Oat-based value-added products have increased their value as healthy foodstuff. Fusarium head blight (FHB) infections and the mycotoxins accumulated to the oat seeds, however, pose a challenge to oat production. The FHB infections are predicted to become more prevalent in the future changing climates and under more limited use of fungicides. Both these factors increase the pressure for breeding new resistant cultivars. Until now, however, genetic links in oats against FHB infection have been difficult to identify. Therefore, there is a great need for more effective breeding efforts, including improved phenotyping methods allowing time series analysis and the identification of molecular markers during disease progression. To these ends, dissected spikelets of several oat genotypes with different resistance profiles were studied by image-based methods during disease progression by Fusarium culmorum or F. langsethiae species.
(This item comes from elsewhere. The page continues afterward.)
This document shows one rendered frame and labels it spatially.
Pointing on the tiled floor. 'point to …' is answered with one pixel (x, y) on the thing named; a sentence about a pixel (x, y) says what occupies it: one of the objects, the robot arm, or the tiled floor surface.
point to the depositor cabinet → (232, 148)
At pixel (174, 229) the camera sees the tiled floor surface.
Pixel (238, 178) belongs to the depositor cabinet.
The chlorophyll fluorescence of each pixel in the spikelets was recorded after inoculation by the two Fusarium spp., and the progression of the infections was analyzed by calculating the mean maximum quantum yield of PSII (Fv/Fm) values for each spikelet. The recorded values were (i) the change in the photosynthetically active area of the spikelet as percentage of its initial size, and (ii) the mean of Fv/Fm values of all fluorescent pixels per spikelet post inoculation, both indicative of the progression of the FHB disease. The disease progression was successfully monitored, and different stages of the infection could be defined along the time series. The data also confirmed the differential rate of disease progression by the two FHB causal agents. In addition, oat varieties with variable responses to the infections were indicated.